TBMM'de düzenlenen 23 Nisan resepsiyonunda gazetecilerin sorularını
Bahçeli'nin ifadesinin kabul edilebilir bir yaklaşım olmadığını vurgulayan Bozdağ, ''Siyasetçilerin vazifesi, 'Vur de vuralım, öl de ölelim' diyenlere, 'Onun zamanı gelince o da olacak' demek değil. Vurmanın, ölmenin ve öldürmenin olmadığı bir dünya oluşturmak için mücadele etmektir'' dedi.

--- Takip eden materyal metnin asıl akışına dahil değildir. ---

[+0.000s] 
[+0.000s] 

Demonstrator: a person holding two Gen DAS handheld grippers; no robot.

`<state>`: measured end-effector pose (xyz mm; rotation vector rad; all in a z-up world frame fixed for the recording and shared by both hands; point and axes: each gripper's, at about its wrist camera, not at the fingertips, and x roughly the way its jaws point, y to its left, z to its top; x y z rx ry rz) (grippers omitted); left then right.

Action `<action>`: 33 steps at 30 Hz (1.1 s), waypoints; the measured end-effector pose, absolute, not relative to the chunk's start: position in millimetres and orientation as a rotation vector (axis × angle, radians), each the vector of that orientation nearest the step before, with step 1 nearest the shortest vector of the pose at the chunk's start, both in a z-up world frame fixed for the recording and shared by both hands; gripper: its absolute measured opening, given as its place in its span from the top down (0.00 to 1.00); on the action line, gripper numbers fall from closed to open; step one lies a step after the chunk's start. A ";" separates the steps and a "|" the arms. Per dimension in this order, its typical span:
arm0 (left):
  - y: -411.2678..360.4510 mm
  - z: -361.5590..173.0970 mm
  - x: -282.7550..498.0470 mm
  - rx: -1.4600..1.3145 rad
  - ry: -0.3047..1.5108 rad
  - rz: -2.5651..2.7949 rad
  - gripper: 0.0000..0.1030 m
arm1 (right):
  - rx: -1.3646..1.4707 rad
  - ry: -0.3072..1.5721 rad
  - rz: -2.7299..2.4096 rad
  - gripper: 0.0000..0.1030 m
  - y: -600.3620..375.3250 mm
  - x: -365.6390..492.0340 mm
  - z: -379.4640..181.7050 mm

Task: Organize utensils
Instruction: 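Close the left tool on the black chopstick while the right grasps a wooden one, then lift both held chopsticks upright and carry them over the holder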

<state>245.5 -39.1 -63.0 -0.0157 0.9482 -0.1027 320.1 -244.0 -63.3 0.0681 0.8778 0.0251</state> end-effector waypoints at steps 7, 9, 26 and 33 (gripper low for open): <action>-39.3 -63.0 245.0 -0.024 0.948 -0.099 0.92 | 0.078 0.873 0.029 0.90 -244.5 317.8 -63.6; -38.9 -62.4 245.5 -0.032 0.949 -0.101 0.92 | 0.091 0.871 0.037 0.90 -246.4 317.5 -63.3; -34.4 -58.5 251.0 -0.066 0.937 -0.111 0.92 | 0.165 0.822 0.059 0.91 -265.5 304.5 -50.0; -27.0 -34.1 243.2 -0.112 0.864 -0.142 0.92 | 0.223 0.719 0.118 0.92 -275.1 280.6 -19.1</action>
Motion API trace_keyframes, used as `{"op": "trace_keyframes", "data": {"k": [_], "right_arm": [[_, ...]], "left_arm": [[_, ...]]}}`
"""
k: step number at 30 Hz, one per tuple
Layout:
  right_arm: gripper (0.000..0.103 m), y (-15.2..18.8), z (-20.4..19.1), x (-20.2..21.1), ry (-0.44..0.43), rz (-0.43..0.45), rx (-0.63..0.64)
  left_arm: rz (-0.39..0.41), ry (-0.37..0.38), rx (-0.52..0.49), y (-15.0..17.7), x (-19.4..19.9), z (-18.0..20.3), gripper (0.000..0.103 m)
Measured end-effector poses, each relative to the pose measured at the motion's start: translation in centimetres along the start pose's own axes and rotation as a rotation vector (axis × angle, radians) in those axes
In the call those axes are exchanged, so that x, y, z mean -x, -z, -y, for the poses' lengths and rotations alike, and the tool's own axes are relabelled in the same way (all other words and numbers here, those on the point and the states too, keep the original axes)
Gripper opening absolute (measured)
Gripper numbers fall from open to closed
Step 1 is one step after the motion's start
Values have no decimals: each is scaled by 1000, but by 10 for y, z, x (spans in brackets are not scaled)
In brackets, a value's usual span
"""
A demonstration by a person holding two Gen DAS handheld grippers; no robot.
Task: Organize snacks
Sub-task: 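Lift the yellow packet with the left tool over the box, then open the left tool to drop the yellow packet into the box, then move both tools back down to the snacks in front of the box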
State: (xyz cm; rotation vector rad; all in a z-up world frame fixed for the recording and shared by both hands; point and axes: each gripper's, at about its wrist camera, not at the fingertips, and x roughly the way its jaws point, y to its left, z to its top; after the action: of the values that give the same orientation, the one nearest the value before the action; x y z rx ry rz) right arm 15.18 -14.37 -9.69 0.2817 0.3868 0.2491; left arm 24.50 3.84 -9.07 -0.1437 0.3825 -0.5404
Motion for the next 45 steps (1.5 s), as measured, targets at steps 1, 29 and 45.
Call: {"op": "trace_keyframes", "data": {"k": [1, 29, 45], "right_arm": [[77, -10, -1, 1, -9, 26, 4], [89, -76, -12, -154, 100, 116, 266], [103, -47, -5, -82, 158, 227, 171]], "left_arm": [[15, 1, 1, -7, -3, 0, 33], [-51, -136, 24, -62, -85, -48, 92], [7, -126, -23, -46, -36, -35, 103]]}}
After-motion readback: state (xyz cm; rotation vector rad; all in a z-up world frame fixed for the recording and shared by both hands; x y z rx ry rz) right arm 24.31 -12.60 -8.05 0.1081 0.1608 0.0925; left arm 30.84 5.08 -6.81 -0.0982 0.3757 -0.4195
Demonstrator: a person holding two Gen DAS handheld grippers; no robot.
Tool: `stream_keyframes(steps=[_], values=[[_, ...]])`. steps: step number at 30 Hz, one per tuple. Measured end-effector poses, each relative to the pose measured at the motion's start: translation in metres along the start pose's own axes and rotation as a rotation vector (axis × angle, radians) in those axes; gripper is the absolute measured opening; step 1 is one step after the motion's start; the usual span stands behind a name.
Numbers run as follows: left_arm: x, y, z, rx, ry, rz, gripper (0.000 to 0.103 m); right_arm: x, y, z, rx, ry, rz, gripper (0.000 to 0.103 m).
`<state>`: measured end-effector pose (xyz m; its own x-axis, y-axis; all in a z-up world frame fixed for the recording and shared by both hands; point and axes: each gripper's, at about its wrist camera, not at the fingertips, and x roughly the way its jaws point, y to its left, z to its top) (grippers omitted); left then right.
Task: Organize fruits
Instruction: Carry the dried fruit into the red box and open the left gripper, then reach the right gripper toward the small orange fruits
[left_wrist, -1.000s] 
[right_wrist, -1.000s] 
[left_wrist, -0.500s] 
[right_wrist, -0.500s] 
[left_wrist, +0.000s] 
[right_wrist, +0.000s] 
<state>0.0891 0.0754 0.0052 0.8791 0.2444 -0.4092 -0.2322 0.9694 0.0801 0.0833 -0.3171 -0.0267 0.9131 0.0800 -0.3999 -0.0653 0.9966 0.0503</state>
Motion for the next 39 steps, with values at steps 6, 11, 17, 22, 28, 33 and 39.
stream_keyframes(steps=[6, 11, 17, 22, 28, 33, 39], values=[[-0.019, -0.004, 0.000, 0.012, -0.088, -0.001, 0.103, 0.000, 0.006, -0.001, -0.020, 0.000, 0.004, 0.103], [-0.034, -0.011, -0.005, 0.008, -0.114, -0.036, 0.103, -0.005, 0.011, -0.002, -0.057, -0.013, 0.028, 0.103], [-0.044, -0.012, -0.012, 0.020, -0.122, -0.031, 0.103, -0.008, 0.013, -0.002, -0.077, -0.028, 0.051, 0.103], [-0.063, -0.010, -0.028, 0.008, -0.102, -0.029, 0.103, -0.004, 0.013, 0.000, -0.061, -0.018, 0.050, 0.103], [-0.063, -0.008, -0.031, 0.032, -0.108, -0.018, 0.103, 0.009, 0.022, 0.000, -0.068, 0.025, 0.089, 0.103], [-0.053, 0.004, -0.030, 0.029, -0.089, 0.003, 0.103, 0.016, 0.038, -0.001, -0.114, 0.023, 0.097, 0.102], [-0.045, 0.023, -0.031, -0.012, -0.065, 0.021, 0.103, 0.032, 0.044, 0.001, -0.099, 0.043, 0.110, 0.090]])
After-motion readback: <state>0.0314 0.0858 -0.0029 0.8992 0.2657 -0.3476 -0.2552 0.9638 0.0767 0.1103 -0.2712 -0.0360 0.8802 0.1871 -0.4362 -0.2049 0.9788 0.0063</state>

Siyasetçinin, ölmek ve öldürmeye kurgulanan insanlar değil, yaşamak ve yaşatmaya adanmış insanlar yetişmesine katkıda bulunması gerektiğine işaret eden Bozdağ, şunları kaydetti:
''Herkesin yaşam hakkı kutsaldır. Toplumun huzur ve barış içinde olmasını sağlamak ve bunun için politikalar üretmek gerekir. Toplumu birbirinin karşısına dikecek, insan arasındaki sevgi ve saygı bağlarını koparacak; bunun yerine kin, nefret ve öfkeyi ikame edecek yaklaşımlar yerine, tam tersi sevgiyi, saygıyı, kardeşliği güçlendirecek yaklaşımlar ortaya koymak gerekir.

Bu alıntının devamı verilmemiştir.